Material provided START
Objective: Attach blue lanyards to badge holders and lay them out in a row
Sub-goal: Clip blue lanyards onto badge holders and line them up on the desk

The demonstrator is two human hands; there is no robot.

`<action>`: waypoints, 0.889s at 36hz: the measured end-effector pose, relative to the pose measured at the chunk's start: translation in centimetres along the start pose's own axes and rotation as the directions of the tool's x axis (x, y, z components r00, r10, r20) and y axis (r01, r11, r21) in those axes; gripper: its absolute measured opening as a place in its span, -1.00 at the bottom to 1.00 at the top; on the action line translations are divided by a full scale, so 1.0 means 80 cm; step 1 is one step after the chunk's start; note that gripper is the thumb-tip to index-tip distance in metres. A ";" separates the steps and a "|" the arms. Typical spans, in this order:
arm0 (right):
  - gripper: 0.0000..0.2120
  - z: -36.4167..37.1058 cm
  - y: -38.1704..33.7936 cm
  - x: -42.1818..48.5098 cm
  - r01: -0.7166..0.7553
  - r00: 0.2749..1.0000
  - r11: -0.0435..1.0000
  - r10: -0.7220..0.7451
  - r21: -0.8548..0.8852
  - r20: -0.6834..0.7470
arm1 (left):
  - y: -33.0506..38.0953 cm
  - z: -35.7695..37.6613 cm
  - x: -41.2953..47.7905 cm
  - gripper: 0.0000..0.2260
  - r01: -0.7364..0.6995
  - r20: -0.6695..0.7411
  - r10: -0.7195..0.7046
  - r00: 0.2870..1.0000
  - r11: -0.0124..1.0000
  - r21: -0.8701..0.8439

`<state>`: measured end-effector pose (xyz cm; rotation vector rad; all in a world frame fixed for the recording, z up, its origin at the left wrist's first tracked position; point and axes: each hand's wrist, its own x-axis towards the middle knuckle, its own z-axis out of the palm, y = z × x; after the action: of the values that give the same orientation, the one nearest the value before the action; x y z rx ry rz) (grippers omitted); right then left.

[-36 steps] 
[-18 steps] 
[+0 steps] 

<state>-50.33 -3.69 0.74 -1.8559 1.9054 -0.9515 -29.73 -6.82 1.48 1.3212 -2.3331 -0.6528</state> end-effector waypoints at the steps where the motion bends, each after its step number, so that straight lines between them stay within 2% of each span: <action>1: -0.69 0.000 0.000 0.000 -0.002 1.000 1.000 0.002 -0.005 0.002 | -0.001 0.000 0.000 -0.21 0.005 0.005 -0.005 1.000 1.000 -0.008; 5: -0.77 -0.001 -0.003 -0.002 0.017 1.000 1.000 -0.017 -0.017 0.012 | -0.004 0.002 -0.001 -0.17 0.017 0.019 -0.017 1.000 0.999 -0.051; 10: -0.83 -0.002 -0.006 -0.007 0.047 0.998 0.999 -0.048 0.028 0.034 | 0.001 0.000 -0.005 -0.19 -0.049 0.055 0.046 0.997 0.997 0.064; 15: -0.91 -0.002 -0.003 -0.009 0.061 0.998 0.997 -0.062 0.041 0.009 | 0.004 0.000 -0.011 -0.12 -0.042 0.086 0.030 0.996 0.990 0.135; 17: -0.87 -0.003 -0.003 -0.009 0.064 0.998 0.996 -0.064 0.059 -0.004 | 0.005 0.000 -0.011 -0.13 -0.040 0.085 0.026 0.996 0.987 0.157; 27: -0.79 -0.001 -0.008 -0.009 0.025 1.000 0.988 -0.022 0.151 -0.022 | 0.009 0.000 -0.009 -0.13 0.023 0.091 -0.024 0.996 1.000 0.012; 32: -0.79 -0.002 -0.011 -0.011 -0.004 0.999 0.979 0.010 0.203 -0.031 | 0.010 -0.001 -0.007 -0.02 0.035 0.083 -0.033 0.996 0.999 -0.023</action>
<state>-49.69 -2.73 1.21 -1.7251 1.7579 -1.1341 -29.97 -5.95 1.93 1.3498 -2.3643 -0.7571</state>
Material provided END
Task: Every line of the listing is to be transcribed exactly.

Response box:
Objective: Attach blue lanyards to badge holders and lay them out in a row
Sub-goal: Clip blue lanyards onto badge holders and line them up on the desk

The demonstrator is two human hands; there is no robot.

`<action>`: waypoints, 0.889s at 36hz: the measured end-effector pose, relative to the pose measured at the chunk's start: translation in centimetres along the start pose's own axes and rotation as the directions of the tool's x axis (x, y, z components r00, r10, r20) and y axis (r01, r11, r21) in those axes; gripper: its absolute measured opening as a place in its span, -1.00 at the bottom to 1.00 at the top; on the action line translations are divided by a full scale, so 1.0 means 80 cm; step 1 is one step after the chunk's start; note that gripper is the thumb-tip to index-tip distance in metres. A ";" separates the steps and a "|" the arms. Typical spans, in this order:
arm0 (right):
  - gripper: 0.0000..0.2120
  - z: -36.4167..37.1058 cm
  - y: -38.1704..33.7936 cm
  - x: -42.1818..48.5098 cm
  - r01: -0.7166..0.7553
  - r00: 0.2749..1.0000
  - r11: -0.0435..1.0000
  - r10: -0.7220..0.7451
  - r21: -0.8548..0.8852
  - r20: -0.6834..0.7470
arm1 (left):
  - y: -33.0506..38.0953 cm
  - z: -35.7695..37.6613 cm
  - x: -41.2953..47.7905 cm
  - gripper: 0.0000..0.2260
  - r01: -0.7364..0.6995
  - r20: -0.6695..0.7411
  - r10: -0.7195..0.7046
  - r00: 0.2870..1.0000
  - r11: -0.0124..1.0000
  - r21: -0.8701..0.8439

`<state>`: measured end-effector pose (xyz cm; rotation vector rad; all in a world frame fixed for the recording, z up, its origin at the left wrist's first tracked position; point and axes: each hand's wrist, its own x-axis towards the middle knuckle, its own z-axis out of the palm, y = z × x; after the action: of the values that give the same orientation, the one nearest the value before the action; x y z rx ry rz) (grippers omitted); right then left.

[-36 steps] 
[-18 steps] 
[+0 steps] 

<state>-50.33 -3.69 0.74 -1.8559 1.9054 -0.9515 -29.73 -6.82 1.48 1.3212 -2.3331 -0.6528</state> end-effector waypoints at the steps where the motion bends, each after its step number, so that straight lines between them stay within 2% of each span: <action>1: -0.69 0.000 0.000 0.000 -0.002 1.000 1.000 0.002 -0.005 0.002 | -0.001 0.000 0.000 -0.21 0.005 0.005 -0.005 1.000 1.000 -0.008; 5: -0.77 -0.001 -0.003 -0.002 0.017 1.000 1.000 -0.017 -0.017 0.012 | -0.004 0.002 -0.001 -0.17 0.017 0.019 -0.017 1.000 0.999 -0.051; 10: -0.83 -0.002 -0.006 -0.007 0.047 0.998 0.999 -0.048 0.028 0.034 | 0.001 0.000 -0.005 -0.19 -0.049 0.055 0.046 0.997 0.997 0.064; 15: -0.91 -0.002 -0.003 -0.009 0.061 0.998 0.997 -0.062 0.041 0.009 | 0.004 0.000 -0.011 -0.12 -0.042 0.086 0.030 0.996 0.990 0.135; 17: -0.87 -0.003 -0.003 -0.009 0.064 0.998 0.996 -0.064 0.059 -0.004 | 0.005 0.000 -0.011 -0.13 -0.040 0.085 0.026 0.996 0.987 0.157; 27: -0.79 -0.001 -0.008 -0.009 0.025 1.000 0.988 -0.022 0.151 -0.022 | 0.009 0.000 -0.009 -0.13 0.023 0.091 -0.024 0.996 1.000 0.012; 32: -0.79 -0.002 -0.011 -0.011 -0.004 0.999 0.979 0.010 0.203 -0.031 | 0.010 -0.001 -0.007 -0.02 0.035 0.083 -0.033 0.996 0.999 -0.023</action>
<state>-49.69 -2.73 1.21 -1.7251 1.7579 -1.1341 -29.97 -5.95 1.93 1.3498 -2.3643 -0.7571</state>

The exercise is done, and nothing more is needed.